■ **TASK TO COMPLETE**:
Line by line, retype the material below exactly, from its first line up to and including the one holding "Does the image contain the black".

■ **TASK MATERIAL**:
┌────────

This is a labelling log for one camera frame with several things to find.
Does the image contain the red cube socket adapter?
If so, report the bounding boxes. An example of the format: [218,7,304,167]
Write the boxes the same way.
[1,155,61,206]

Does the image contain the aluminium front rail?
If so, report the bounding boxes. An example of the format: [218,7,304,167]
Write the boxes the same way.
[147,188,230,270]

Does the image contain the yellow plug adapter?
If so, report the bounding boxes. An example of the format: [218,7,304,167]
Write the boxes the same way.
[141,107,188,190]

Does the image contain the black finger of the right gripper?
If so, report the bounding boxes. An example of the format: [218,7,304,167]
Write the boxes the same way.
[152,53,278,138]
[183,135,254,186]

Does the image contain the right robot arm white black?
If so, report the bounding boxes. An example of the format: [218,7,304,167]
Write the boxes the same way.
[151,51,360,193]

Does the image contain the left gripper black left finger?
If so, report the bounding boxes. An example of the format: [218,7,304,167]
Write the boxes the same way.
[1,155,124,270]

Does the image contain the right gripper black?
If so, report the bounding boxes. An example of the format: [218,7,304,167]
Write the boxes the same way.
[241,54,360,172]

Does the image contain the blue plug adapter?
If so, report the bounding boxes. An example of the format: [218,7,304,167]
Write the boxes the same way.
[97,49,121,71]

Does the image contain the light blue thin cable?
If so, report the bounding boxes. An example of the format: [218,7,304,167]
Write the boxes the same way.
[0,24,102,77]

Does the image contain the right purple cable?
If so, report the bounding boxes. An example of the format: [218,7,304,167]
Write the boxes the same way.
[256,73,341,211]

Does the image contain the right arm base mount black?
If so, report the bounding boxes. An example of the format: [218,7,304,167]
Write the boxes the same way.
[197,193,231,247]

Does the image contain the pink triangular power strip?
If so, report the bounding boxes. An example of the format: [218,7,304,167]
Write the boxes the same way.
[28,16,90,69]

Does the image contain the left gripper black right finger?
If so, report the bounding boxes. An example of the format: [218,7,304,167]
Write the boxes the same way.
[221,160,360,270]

└────────

■ **WRITTEN REPLY**:
This is a labelling log for one camera frame with several things to find.
Does the image contain the red cube socket adapter?
If so, report the bounding boxes. An example of the format: [218,7,304,167]
Write the boxes the same way.
[1,155,61,206]

Does the image contain the aluminium front rail?
If so, report the bounding boxes. An example of the format: [218,7,304,167]
Write the boxes the same way.
[147,188,230,270]

Does the image contain the yellow plug adapter?
If so, report the bounding boxes. An example of the format: [218,7,304,167]
Write the boxes the same way.
[141,107,188,190]

Does the image contain the black finger of the right gripper?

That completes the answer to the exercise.